- THE TASK: From the line that includes "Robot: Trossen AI" to the last line of the data, quote each line precisely; both boundary lines belong in the answer.
═══ COLLECTED MATERIAL
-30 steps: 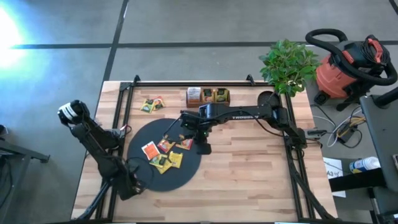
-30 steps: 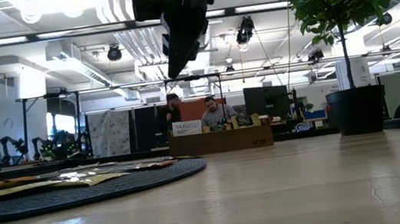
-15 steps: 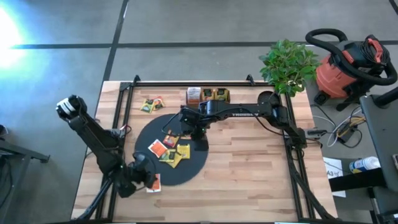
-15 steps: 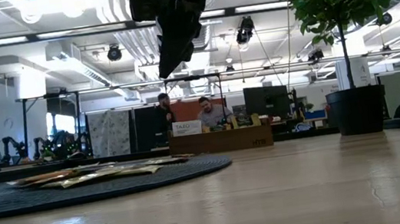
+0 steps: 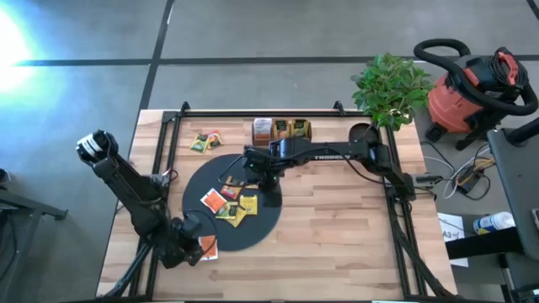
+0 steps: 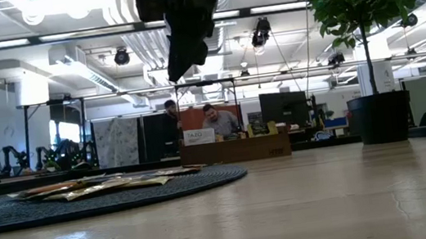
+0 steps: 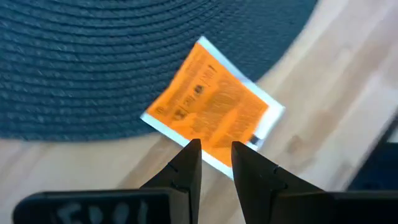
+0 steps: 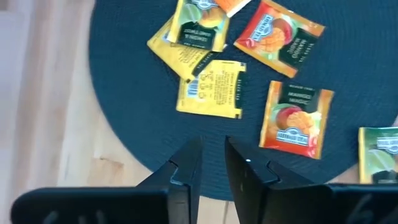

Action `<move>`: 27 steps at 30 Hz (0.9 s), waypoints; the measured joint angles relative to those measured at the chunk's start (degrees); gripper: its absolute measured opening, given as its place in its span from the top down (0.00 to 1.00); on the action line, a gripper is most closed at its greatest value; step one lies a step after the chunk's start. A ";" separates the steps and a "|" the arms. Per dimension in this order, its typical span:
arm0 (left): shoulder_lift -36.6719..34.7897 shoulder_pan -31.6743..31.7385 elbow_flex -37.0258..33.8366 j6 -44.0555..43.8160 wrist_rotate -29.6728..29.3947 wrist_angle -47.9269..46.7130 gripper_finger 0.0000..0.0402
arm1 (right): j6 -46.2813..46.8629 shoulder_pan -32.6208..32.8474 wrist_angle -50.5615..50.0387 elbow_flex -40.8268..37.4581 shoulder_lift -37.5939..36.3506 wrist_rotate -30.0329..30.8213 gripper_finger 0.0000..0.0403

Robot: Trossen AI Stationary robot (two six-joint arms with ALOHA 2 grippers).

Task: Pick & Place Tea
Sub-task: Put the orange tea bag into the left section of the wooden organizer

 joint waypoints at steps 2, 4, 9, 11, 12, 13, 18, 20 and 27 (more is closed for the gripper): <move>1.55 0.42 0.17 0.78 -0.12 -0.22 0.79 | 0.75 0.68 0.06 0.00 0.00 -1.75 0.84; 2.73 1.09 0.17 0.07 0.10 -0.20 0.79 | 1.75 1.68 0.72 -0.26 -0.03 -3.74 0.84; 4.01 1.49 -0.14 -1.89 0.91 -0.19 0.79 | 5.00 5.18 5.34 -2.76 -0.11 -4.29 0.84; 3.86 1.51 -0.26 -3.13 1.13 -0.23 0.79 | 6.87 6.71 9.15 -4.31 -0.11 -4.29 0.84; 3.80 1.51 -0.35 -3.47 1.38 -0.25 0.79 | 8.20 7.47 11.14 -5.11 -0.11 -4.31 0.84; 3.79 1.51 -0.39 -3.60 1.69 -0.26 0.79 | 9.74 8.27 12.78 -5.82 -0.11 -4.31 0.84; 3.94 1.51 -0.51 -2.10 2.59 -0.25 0.79 | 23.50 11.35 24.14 -9.31 -0.09 -4.29 0.83; 3.94 1.51 -0.51 -1.81 2.61 -0.21 0.79 | 29.94 11.84 28.30 -11.07 -0.09 -4.03 0.82; 3.97 1.34 -0.81 2.78 1.55 3.29 0.79 | 52.35 12.33 48.38 -19.05 1.40 -3.78 0.78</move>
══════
- ANSWER FOR THE TASK:
Robot: Trossen AI Stationary robot (two six-joint arms with ALOHA 2 grippers).

Task: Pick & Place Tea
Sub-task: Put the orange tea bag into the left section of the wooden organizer

 joint waypoints at steps 2, 4, 9, 11, 12, 13, 18, 20 and 27 (more is closed for the gripper): <move>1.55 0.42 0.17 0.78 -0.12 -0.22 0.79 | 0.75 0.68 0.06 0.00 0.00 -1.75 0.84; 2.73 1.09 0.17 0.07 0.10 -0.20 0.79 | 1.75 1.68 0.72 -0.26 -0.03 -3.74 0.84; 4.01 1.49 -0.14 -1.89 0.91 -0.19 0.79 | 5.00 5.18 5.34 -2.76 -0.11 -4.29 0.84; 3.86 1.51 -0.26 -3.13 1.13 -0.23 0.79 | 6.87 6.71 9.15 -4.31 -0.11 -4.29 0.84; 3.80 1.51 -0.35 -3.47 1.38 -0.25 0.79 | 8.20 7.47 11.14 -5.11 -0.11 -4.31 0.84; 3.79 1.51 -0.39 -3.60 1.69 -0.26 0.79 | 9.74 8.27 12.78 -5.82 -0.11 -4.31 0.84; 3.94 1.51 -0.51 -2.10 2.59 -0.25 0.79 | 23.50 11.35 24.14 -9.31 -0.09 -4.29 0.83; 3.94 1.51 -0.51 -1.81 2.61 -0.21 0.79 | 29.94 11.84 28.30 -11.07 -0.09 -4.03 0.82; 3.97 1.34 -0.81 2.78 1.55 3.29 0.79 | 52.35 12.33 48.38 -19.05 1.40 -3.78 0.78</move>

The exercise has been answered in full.